** The task **
Leave out the pictures. Return every record otherwise untouched.

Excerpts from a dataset
**********

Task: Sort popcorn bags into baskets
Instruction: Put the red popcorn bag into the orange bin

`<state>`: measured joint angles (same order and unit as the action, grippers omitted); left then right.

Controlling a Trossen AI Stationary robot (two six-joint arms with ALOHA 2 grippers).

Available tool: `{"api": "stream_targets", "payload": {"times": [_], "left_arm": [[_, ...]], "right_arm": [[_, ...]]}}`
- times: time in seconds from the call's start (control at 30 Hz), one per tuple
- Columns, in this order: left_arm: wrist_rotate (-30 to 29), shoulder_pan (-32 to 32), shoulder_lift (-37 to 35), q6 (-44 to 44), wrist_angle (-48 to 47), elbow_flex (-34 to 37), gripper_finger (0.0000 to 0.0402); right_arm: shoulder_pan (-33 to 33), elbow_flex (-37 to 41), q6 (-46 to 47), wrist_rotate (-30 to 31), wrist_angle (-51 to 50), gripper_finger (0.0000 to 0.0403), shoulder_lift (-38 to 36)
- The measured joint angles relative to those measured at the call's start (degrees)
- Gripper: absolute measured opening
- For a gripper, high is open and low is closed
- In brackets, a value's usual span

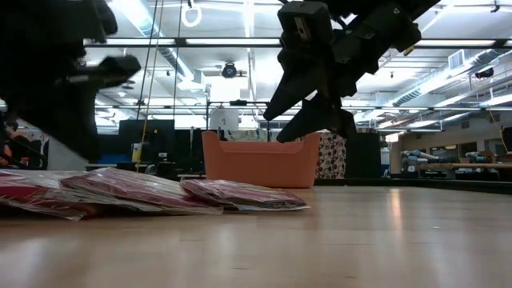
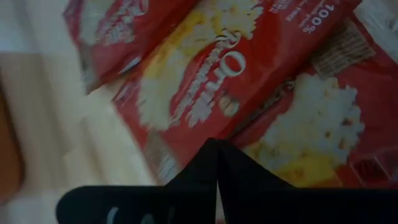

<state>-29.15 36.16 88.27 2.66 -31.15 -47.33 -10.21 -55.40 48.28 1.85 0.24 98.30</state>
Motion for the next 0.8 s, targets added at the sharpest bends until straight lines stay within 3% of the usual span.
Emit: {"api": "stream_targets", "payload": {"times": [0.2,0.37,0.8], "left_arm": [[0.87,-0.02,-7.28,1.66,-7.92,-2.81,0.0003],[7.78,-1.49,-9.78,3.16,-6.19,-2.87,0.001],[4.9,-1.73,2.82,-6.65,1.19,-2.84,0.0142]], "right_arm": [[0.27,0.0,0.15,-0.79,-0.38,0.0188,0.0],[0.27,0.0,-0.63,0.17,0.17,0.0188,0.0],[0.36,-0.02,1.64,2.12,0.67,0.0188,0.0]]}}
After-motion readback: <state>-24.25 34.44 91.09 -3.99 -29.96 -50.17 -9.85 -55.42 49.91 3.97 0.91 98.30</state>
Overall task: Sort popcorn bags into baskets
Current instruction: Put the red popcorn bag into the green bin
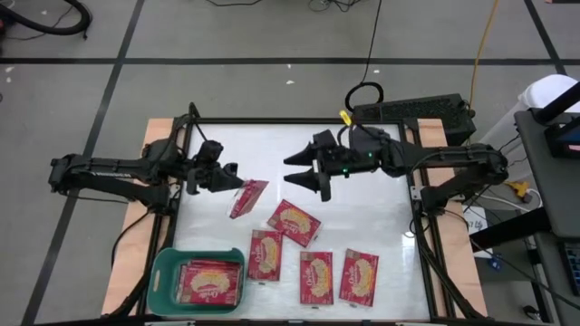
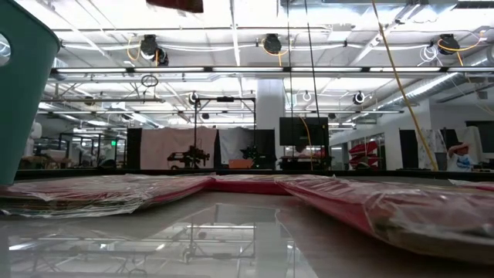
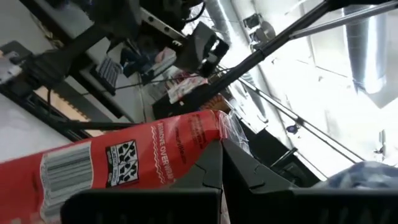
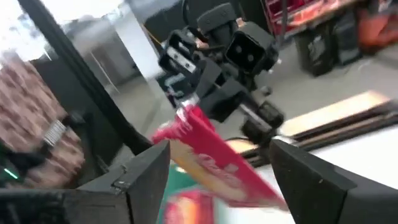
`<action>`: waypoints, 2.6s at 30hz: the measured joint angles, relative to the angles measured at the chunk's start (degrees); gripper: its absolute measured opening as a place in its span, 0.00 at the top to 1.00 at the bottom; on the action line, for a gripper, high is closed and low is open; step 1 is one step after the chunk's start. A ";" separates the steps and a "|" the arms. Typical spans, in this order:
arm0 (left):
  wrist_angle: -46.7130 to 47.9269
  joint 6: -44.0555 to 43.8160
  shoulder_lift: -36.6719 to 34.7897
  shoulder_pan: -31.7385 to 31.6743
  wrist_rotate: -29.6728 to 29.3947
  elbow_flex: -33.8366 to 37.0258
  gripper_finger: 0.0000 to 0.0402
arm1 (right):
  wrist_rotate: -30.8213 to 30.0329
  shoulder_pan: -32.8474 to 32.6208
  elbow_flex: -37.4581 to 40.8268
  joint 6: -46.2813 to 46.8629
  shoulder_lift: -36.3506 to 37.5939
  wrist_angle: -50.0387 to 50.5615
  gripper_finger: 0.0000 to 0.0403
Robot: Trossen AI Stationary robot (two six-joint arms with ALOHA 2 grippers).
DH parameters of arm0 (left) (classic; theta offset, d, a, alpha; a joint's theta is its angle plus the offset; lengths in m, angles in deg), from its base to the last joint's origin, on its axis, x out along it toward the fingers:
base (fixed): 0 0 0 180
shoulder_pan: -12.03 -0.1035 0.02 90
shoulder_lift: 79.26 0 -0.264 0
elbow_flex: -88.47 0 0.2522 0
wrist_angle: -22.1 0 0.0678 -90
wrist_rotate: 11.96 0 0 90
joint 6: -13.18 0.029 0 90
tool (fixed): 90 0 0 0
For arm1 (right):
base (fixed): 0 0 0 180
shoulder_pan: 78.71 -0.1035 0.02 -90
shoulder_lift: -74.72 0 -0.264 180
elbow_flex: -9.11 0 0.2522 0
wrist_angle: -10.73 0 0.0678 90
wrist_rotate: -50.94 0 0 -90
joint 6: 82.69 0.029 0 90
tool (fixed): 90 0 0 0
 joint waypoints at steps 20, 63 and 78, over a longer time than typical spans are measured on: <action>2.18 0.24 4.76 1.41 -1.97 -5.68 1.00 | 28.12 6.83 -2.48 -11.47 -13.54 -9.92 0.40; 11.04 16.12 -6.05 -15.35 -13.43 -5.62 0.58 | -19.92 2.06 -2.41 24.31 -1.59 -0.74 0.98; 8.92 16.07 -3.92 -9.54 -13.73 -5.62 0.57 | -49.86 -6.38 6.36 13.81 -1.76 -32.19 0.98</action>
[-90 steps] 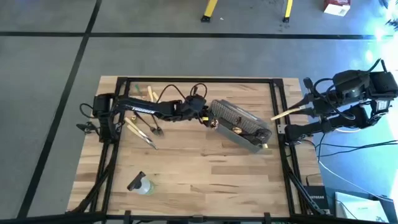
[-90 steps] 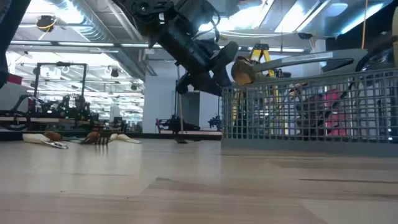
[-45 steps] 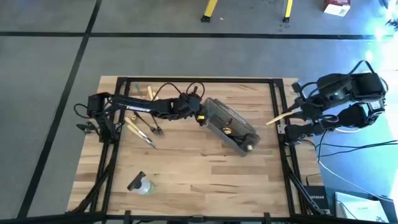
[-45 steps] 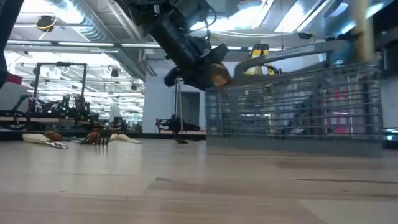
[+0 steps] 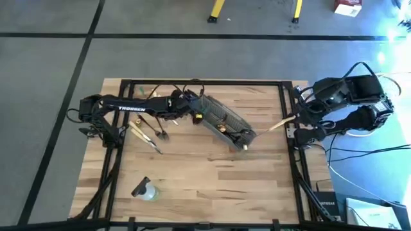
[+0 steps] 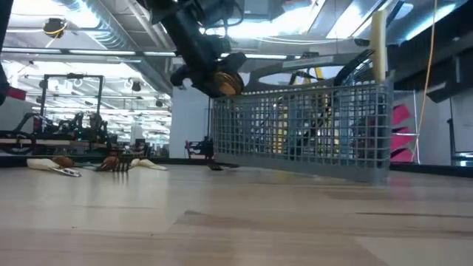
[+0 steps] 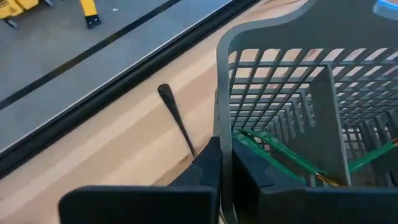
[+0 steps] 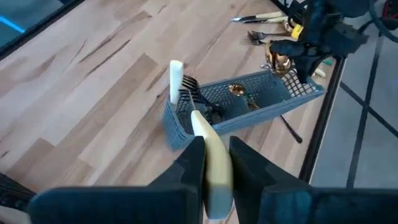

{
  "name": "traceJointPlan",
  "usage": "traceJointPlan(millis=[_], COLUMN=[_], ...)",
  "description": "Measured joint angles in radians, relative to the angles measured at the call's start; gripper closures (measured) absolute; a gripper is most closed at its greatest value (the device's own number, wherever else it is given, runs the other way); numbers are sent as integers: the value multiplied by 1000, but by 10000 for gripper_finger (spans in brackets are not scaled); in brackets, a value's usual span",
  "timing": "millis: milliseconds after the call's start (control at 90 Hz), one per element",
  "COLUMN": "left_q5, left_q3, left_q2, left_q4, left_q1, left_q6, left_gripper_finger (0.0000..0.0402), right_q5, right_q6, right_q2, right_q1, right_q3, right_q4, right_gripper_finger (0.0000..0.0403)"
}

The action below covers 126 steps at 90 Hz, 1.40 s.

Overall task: Sort silverware
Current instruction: Put the silver knife into the cutlery rack

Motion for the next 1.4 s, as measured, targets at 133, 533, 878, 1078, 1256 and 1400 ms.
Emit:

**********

** Task response **
Task: Sort popcorn bags into baskets
Instruction: Put the red popcorn bag into the orange bin

`<state>`: measured joint angles (same order and unit as the action, grippers omitted); left then right.

Controlling a Trossen AI Stationary robot (two six-joint arms with ALOHA 2 grippers).

Available tool: `{"api": "stream_targets", "payload": {"times": [_], "left_arm": [[_, ...]], "right_arm": [[_, ...]]}}`
- times: time in seconds from the call's start (control at 30 Hz), one per tuple
- Columns, in this order: left_arm: wrist_rotate (-30 to 29), shoulder_pan (-32 to 32), shoulder_lift (-37 to 35), q6 (-44 to 44), wrist_angle (-48 to 47), elbow_flex (-34 to 37), gripper_finger (0.0000 to 0.0402); right_arm: shoulder_pan (-33 to 33), elbow_flex (-37 to 41), q6 (-46 to 47), wrist_rotate (-30 to 31), wrist_angle (-51 to 50), gripper_finger (0.0000 to 0.0403), shoulder_lift (-38 to 36)
- The measured joint angles relative to those measured at the call's start (degrees)
- Gripper: absolute measured opening
- For a gripper, high is open and low is closed
- In brackets, a value's usual span


<state>-29.15 36.16 88.27 2.66 -31.15 -47.33 -10.21 -55.40 48.28 1.85 0.24 98.30</state>
Motion for the next 0.8 s, targets added at the sharpest bends until straight lines stay within 3% of the usual span.
Emit: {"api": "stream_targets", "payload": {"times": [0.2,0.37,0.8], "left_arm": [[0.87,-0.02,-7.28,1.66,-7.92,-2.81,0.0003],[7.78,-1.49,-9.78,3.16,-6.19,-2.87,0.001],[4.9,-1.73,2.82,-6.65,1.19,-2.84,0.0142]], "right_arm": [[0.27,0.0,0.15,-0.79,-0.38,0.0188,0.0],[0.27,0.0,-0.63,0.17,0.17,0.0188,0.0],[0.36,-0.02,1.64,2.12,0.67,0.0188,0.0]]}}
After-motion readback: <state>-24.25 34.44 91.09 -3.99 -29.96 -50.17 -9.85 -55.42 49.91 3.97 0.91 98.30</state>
Overall task: Sort popcorn bags into baskets
Current instruction: Put the red popcorn bag into the green bin
`<action>`: waypoints, 2.6s at 30hz: the measured joint angles, relative to the angles measured at the chunk's start (degrees); gripper: its absolute measured opening as a place in its span, 0.00 at the top to 1.00 at the bottom; on the action line, for a gripper, high is closed and low is open; step 1 is one step after the chunk's start. A ";" separates the steps and a "|" the arms. Typical spans, in this order:
arm0 (left):
  wrist_angle: -46.7130 to 47.9269
  joint 6: -44.0555 to 43.8160
  shoulder_lift: -36.6719 to 34.7897
  shoulder_pan: -31.7385 to 31.6743
  wrist_rotate: -29.6728 to 29.3947
  elbow_flex: -33.8366 to 37.0258
  gripper_finger: 0.0000 to 0.0402
arm1 (right):
  wrist_rotate: -30.8213 to 30.0329
  shoulder_pan: -32.8474 to 32.6208
  elbow_flex: -37.4581 to 40.8268
  joint 6: -46.2813 to 46.8629
  shoulder_lift: -36.3506 to 37.5939
  wrist_angle: -50.0387 to 50.5615
  gripper_finger: 0.0000 to 0.0403
Robot: Trossen AI Stationary robot (two six-joint arms with ALOHA 2 grippers).
DH parameters of arm0 (left) (classic; theta offset, d, a, alpha; a joint's theta is its angle plus the offset; lengths in m, angles in deg), from its base to the last joint's origin, on its axis, x out along it toward the fingers:
base (fixed): 0 0 0 180
shoulder_pan: -12.03 -0.1035 0.02 90
shoulder_lift: 79.26 0 -0.264 0
elbow_flex: -88.47 0 0.2522 0
wrist_angle: -22.1 0 0.0678 -90
wrist_rotate: 11.96 0 0 90
joint 6: -13.18 0.029 0 90
tool (fixed): 90 0 0 0
For arm1 (right):
base (fixed): 0 0 0 180
shoulder_pan: 78.71 -0.1035 0.02 -90
shoulder_lift: -74.72 0 -0.264 180
elbow_flex: -9.11 0 0.2522 0
wrist_angle: -10.73 0 0.0678 90
wrist_rotate: -50.94 0 0 -90
joint 6: 82.69 0.029 0 90
tool (fixed): 90 0 0 0
 joint waypoints at steps 20, 63 and 78, over a longer time than typical spans are measured on: <action>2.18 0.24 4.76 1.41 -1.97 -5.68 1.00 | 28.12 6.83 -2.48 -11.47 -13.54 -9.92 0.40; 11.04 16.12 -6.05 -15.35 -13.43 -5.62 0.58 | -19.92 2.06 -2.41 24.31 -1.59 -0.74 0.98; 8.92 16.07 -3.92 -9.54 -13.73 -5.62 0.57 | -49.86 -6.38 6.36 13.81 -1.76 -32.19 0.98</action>
[-90 steps] 
[-90 steps] 
[-45 steps] 
[-45 steps] 
[+0 steps] 
[+0 steps] 
[+0 steps] 
[+0 steps] 

{
  "name": "traceJointPlan",
  "usage": "traceJointPlan(millis=[_], COLUMN=[_], ...)",
  "description": "Measured joint angles in radians, relative to the angles measured at the call's start; gripper closures (measured) absolute; a gripper is most closed at its greatest value (the device's own number, wherever else it is given, runs the other way); numbers are sent as integers: the value multiplied by 1000, but by 10000 for gripper_finger (spans in brackets are not scaled); in brackets, a value's usual span",
  "timing": "millis: milliseconds after the call's start (control at 90 Hz), one per element",
  "COLUMN": "left_q5, left_q3, left_q2, left_q4, left_q1, left_q6, left_gripper_finger (0.0000..0.0402), right_q5, right_q6, right_q2, right_q1, right_q3, right_q4, right_gripper_finger (0.0000..0.0403)"
}

The action below covers 126 steps at 90 Hz, 1.40 s.

Overall task: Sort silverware
Current instruction: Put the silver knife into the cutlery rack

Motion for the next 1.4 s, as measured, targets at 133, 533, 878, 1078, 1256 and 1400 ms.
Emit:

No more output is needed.